Aim of the task — Which lines below contain "nearer"? Copy every one of them.

- Opening Delimiter -

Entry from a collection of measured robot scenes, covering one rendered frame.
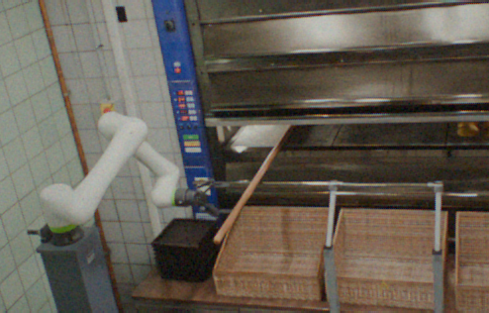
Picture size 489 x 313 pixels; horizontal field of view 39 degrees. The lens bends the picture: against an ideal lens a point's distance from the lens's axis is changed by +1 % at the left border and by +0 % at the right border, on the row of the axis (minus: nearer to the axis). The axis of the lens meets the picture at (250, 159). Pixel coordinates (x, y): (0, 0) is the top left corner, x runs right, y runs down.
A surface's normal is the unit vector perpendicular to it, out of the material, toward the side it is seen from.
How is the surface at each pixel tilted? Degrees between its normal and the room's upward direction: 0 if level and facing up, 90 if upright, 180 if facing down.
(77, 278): 90
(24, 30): 90
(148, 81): 90
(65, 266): 90
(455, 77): 70
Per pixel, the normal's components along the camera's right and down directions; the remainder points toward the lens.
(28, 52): 0.94, 0.00
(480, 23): -0.32, 0.07
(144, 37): -0.30, 0.41
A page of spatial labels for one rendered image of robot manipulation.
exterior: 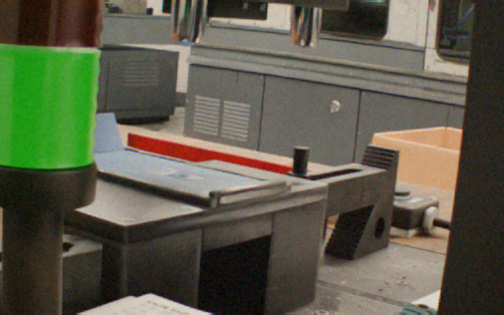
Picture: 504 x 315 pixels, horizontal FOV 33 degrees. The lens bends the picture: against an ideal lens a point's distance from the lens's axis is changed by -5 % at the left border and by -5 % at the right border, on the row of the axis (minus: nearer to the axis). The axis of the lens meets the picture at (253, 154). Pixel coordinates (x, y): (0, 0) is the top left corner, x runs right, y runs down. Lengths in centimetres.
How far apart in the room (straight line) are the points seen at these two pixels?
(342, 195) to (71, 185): 46
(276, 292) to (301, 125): 545
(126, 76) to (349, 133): 250
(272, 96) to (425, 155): 339
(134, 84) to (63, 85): 747
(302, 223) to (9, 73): 37
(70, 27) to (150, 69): 759
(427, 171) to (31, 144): 265
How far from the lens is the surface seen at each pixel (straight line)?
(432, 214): 87
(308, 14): 59
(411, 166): 290
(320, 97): 593
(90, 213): 48
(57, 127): 26
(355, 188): 72
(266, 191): 56
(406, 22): 562
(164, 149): 91
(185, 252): 51
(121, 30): 757
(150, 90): 788
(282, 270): 59
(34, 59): 25
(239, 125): 637
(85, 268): 45
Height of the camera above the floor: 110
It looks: 9 degrees down
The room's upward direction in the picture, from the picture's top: 5 degrees clockwise
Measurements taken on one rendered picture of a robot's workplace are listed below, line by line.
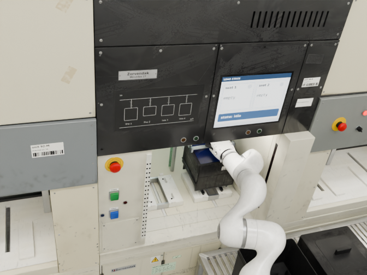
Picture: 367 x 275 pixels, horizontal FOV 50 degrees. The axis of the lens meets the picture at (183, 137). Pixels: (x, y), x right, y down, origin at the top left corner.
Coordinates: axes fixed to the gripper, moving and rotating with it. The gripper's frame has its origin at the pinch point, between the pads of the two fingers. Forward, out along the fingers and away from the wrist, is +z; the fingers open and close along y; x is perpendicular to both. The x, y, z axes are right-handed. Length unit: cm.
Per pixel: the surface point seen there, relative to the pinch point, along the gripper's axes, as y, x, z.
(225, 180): 5.5, -21.1, -10.1
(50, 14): -74, 71, -28
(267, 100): 1.3, 38.4, -31.1
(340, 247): 46, -33, -56
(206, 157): -1.7, -13.0, 0.3
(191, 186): -9.1, -28.9, -2.2
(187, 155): -10.5, -13.2, 4.4
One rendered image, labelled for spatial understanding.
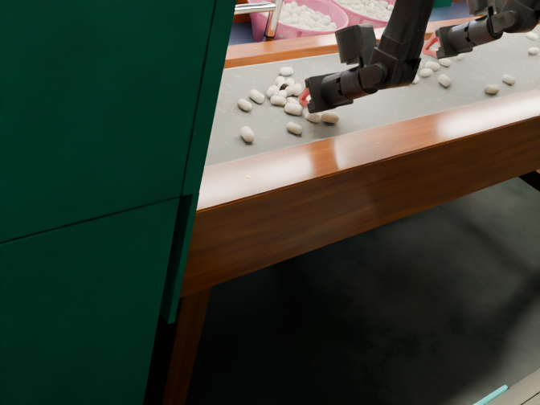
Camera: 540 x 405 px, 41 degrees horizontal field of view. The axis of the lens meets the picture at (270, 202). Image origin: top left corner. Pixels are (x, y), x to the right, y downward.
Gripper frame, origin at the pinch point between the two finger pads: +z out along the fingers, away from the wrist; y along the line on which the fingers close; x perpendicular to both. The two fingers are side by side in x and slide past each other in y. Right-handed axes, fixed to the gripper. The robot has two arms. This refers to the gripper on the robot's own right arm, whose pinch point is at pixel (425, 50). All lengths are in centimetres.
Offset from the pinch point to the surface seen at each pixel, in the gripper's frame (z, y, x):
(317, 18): 30.2, 3.4, -16.8
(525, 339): 23, -44, 89
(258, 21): 30.5, 22.5, -17.7
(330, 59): 14.4, 16.7, -3.2
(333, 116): -4.6, 37.2, 10.5
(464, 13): 40, -71, -15
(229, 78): 13.0, 47.4, -2.5
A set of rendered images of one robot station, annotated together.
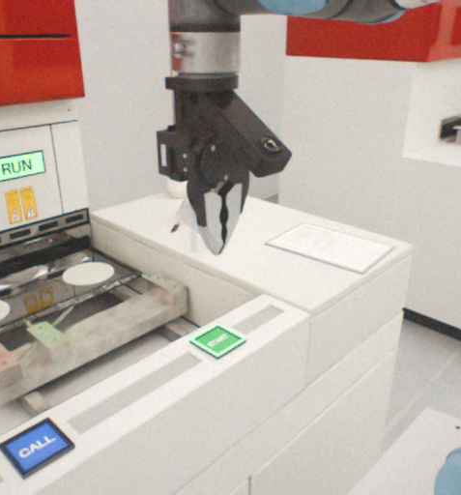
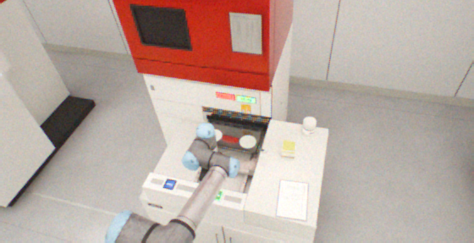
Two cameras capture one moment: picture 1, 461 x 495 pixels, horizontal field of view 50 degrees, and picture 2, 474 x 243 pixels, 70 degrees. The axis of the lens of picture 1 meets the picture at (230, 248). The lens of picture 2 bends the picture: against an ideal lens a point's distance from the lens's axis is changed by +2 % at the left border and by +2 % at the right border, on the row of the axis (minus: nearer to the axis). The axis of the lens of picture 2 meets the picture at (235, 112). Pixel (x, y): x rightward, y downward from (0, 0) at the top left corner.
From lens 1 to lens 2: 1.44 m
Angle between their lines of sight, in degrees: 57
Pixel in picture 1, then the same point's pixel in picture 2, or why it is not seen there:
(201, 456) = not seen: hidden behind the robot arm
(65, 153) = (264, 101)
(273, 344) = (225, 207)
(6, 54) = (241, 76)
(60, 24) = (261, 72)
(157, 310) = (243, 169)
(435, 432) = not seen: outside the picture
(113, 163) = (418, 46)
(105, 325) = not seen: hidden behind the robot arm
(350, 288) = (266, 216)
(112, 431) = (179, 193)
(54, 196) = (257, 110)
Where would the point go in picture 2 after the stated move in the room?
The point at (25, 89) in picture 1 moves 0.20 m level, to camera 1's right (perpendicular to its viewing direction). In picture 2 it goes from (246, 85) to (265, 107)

- Closing Delimiter -

Exercise answer —
Picture size 489 x 313 pixels; horizontal field of view 39 degrees. The lens bends the picture: against an ideal lens a point's distance from the lens's axis is changed by +1 % at the left border and by +0 % at the right border, on the row of the axis (minus: nearer to the axis). The axis of the lens meets the picture at (250, 159). Pixel coordinates (x, y): (0, 0) is the top left corner, x runs right, y runs down.
Picture: 504 x 315 pixels, horizontal FOV 33 degrees. The lens bends the picture: against an ideal lens a point's distance from the lens's axis is changed by -5 % at the left border and by -5 % at the right border, on the row of the axis (minus: nearer to the axis). The axis of the lens meets the picture at (253, 154). Pixel coordinates (x, y): (0, 0) is the top left corner, x runs right, y runs down. Lengths in centimetres.
Two cameras capture one moment: picture 1, 461 x 495 pixels, horizontal field of view 50 degrees, and picture 2, 474 x 243 pixels, 70 degrees. The axis of the lens of picture 1 meets the picture at (230, 248). The lens of picture 2 bends the picture: against an ideal lens a point's distance from the lens's axis is changed by +2 % at the left border and by +2 % at the right border, on the row of the axis (minus: nearer to the axis). The axis of the lens of picture 2 meets the picture at (235, 112). Pixel (x, y): x rightward, y downward from (0, 0) at the top left corner.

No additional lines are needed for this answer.